→ **TASK GOAL**
Line by line, restate the material word for word, omitting any image.

→ **INPUT DATA**
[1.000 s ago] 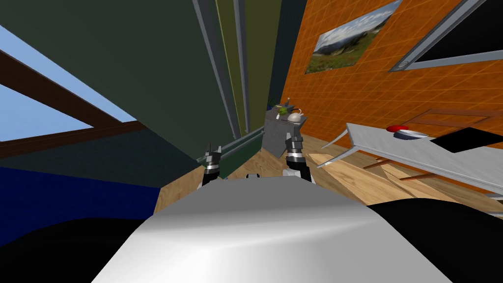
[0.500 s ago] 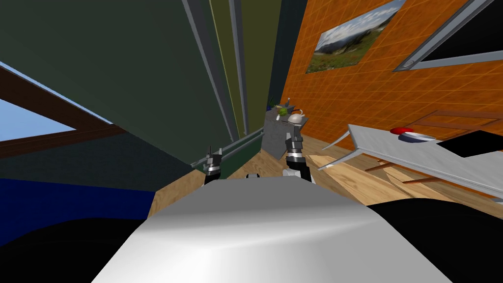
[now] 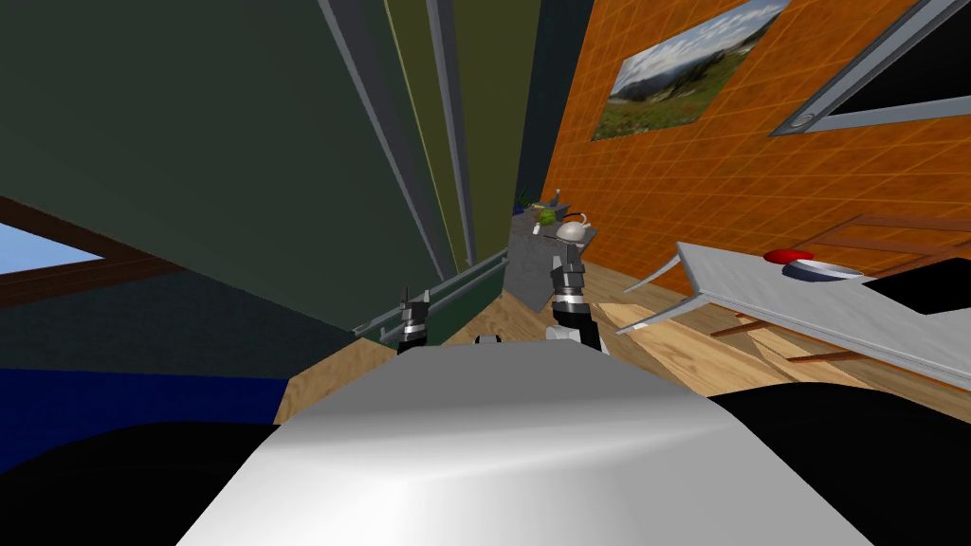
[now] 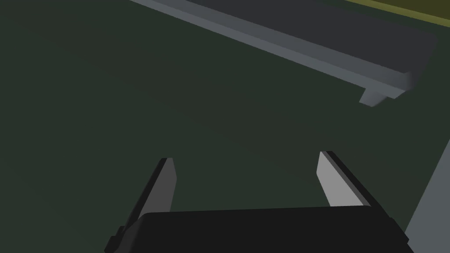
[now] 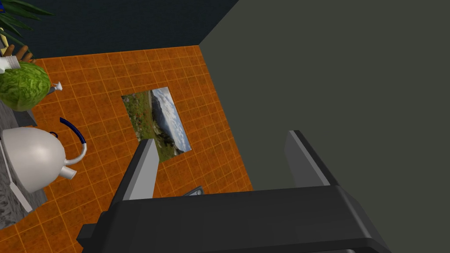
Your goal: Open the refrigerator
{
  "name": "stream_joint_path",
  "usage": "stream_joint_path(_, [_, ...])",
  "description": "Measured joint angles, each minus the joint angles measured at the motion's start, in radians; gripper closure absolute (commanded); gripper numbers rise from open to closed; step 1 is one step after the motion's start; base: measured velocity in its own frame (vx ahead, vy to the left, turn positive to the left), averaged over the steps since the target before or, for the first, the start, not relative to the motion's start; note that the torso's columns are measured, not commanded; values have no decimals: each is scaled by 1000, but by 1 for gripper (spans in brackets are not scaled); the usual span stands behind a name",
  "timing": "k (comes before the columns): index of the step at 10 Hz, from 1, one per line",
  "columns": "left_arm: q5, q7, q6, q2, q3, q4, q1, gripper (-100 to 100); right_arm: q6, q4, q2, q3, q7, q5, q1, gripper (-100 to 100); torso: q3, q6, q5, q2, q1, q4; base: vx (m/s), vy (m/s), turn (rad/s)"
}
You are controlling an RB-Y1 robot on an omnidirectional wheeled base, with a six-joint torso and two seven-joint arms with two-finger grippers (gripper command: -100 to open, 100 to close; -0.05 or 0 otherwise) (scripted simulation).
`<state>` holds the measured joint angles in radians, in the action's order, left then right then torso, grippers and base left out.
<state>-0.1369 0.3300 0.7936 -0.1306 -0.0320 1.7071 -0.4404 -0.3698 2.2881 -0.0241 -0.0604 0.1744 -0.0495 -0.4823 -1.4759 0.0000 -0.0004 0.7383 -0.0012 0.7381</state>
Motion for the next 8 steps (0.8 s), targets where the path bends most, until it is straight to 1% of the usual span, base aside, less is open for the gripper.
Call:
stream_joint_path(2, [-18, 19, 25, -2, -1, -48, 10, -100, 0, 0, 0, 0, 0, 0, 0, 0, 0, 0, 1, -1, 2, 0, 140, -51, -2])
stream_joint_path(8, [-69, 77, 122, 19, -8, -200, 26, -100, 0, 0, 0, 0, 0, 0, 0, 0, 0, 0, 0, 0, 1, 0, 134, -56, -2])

→ **ANSWER FOR THIS EXERCISE**
[1.000 s ago] 
[0.500 s ago] 
[now] 
[now] 
[now] 
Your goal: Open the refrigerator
{
  "name": "stream_joint_path",
  "usage": "stream_joint_path(_, [_, ...])",
  "description": "Measured joint angles, each minus the joint angles measured at the motion's start, in radians; gripper closure absolute (commanded); gripper numbers rise from open to closed; step 1 is one step after the motion's start; base: measured velocity in its own frame (vx ahead, vy to the left, turn positive to the left), averaged over the steps since the target before or, for the first, the start, not relative to the motion's start; note that the torso's columns are measured, not commanded; values have no decimals: each is scaled by 1000, but by 1 for gripper (spans in brackets are not scaled); the usual span stands behind a name",
  "timing": "k (comes before the columns): index of the step at 10 Hz, from 1, one per line",
  "columns": "left_arm: q5, q7, q6, q2, q3, q4, q1, gripper (-100 to 100); right_arm: q6, q4, q2, q3, q7, q5, q1, gripper (-100 to 100); torso: q3, q6, q5, q2, q1, q4; base: vx (m/s), vy (m/s), turn (rad/s)"
}
You are controlling an RB-Y1 robot on an omnidirectional wheeled base, with a six-joint torso and two seven-joint arms with two-finger grippers (gripper command: -100 to open, 100 to close; -0.05 or 0 otherwise) (scripted simulation).
`<state>` holds the measured joint angles in radians, in the action's order, left then right then torso, grippers and base left out.
<state>-0.1369 0.3300 0.7936 -0.1306 -0.0320 1.7071 -0.4404 -0.3698 2.2881 -0.0241 -0.0604 0.1744 -0.0495 -0.4823 -1.4759 0.0000 -0.0004 0.7383 -0.0012 0.7381</state>
Motion for the next 8 steps (0.8 s), targets where the path bends most, until it is straight to 1% of the usual span, base aside, less is open for the gripper.
Call:
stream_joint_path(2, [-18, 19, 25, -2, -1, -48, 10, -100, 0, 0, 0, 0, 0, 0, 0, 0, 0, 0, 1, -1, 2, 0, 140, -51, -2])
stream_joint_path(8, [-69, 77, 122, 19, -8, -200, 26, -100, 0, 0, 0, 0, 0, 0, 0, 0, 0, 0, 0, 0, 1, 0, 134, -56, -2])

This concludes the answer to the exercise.